I don't think it's at all given that a democratic China would have kept and continued to oppress Xinjiang/Tibet/Inner Mongolia, or that the Nationalists wouldn't have given up power. I don't think enough information exists to make such a prediction, like with many things in China, and speculation is therefore useless at best.

At the same time I don't think the information really exists to think that the CCP won't give up power eventually. Even if it takes more than in South Korea and Taiwan, which is probably likely.

Taking away everything else the single fact that the Himalayas supply a huge part of China's water supply will guarantee that tibet will never be a independent state
.

GlassEye-Boy
Jul 12, 2001
Good, China can do with less loving coal burning everywhere!

GlassEye-Boy
Jul 12, 2001

My Imaginary GF posted:

There is an ongoing purge, no matter what PRC deigns to call it.

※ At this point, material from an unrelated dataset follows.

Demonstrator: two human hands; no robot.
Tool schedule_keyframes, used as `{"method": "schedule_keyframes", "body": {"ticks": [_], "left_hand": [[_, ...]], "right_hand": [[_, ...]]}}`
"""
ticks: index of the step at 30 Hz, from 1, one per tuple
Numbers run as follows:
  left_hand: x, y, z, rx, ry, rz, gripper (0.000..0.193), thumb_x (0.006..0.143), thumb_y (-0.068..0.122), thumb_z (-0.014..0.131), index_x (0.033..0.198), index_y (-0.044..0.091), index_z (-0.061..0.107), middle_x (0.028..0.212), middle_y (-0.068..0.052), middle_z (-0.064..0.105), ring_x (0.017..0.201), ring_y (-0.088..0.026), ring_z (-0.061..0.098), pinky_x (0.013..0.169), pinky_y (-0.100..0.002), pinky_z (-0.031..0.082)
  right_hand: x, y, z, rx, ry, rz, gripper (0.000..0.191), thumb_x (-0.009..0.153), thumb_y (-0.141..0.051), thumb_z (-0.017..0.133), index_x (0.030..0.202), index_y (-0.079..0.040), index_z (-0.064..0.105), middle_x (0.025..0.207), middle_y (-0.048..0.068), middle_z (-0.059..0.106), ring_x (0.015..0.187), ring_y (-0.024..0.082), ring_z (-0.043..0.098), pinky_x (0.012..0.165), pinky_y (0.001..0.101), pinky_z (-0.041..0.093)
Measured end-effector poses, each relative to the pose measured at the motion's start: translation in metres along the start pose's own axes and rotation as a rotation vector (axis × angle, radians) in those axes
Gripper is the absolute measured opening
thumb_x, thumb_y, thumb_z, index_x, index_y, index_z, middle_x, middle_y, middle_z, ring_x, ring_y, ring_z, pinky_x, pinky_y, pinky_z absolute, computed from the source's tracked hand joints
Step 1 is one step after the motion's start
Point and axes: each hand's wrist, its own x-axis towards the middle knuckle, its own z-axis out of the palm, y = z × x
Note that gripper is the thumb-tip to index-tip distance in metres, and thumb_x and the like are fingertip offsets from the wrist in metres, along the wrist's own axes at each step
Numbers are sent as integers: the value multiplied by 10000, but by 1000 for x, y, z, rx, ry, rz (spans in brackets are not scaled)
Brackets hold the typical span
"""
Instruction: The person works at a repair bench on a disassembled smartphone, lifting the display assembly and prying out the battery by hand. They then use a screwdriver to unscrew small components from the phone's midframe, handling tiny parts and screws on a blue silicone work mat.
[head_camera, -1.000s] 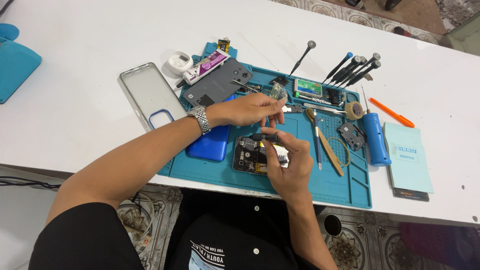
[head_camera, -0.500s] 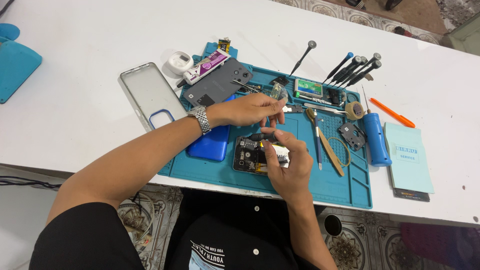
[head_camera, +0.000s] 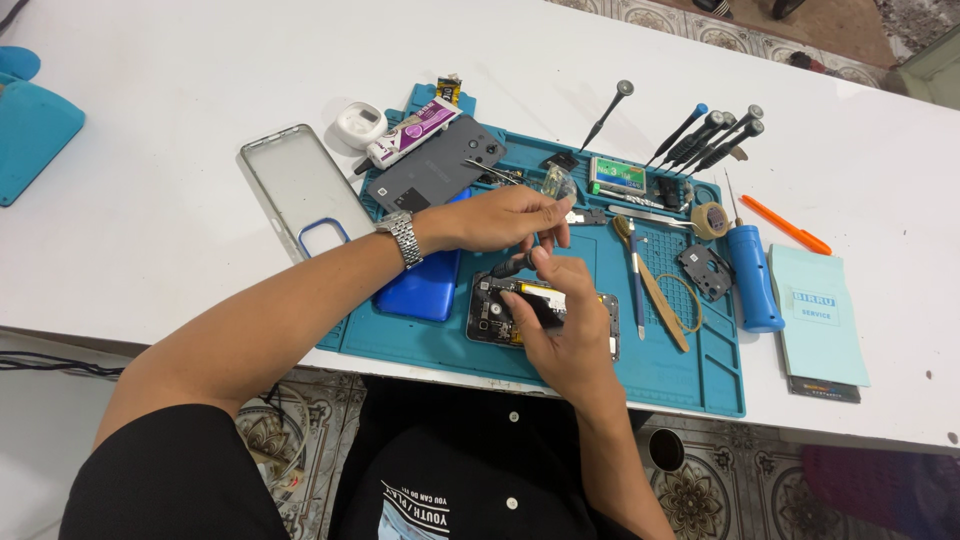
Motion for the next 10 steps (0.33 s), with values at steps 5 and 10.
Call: {"method": "schedule_keyframes", "body": {"ticks": [5,10], "left_hand": [[0,0,0,91,28,15,758,1001,665,325,1027,37,748,835,-38,720,700,-86,599,668,-255,530],[1,1,2,85,20,-18,772,989,676,318,1038,37,749,845,-47,733,716,-108,613,677,-274,534]], "right_hand": [[5,-5,1,-4,59,-30,468,962,84,702,1318,-48,428,1212,204,714,1139,272,732,951,338,598],[10,-47,-4,25,82,-9,390,990,88,680,1249,-48,421,1177,193,733,1083,280,774,917,329,634]]}}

I'm expecting it to hit Macau soon.


Shipping? Its bad for shipping, actually, because China has over-produced international shipping capacity. What that means is that you have to subsidize the carriers to take your cargo. Lower prices mean lower margins for some shippers, slightly higher for others, and require increases in subsidies to shippers in order to take your goods. The more you produce that needs to be exported, the more you need to subsidize carriers to take your products to international market. Its quite a contradictory system: the more you ship, the higher your operating costs.

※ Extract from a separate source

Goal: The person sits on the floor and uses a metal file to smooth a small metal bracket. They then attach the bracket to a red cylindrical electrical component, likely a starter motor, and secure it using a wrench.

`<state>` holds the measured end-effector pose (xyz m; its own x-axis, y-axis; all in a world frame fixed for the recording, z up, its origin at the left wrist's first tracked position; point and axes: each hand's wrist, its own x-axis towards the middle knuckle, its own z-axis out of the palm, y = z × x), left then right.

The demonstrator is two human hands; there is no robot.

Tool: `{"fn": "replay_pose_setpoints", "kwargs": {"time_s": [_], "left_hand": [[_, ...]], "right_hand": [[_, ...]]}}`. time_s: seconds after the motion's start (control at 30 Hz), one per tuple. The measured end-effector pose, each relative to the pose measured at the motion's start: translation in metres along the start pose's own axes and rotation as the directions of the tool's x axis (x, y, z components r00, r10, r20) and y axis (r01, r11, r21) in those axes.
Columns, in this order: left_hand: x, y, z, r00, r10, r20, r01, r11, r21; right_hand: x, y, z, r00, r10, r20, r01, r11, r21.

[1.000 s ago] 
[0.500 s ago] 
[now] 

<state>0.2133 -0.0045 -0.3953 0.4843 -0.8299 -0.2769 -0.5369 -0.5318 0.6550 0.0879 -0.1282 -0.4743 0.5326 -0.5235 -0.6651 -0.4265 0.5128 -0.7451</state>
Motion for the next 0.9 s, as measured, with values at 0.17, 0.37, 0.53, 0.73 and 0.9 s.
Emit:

This line of reasoning just doesn't make sense to me. Over capacity issues aside, Why would lower oil costs lower profit margins?

GlassEye-Boy
Jul 12, 2001

Sheng-ji Yang posted:

I remember walking passed the Apple store in Bangkok, and there was a couple buses full of Chinese tourists unloading and going straight into the store and tour groups taking group pictures all holding up their new iphones in front of the store. Are consumer electronics like that cheaper outside of China enough to warrant that kind of weirdness, or are Thai iphones just cooler?

Iphones cost at least twice as much in China as they do in other countries such as the US and Thailand. This is due to high luxury taxes on things like electronics and cars. In China how much you pay for a Honda will easily be enough to buy a BMW in the US. Has nothing to do with warranty or wither or not something is fake.

GlassEye-Boy
Jul 12, 2001

Zarin posted:

Yeah, and the next logical question is, "What is everyone doing now that we've automated everything that used to occupy all their time?" That gets uncomfortable quick since I don't think too many Very Serious Policy People are looking at this hard (yet?).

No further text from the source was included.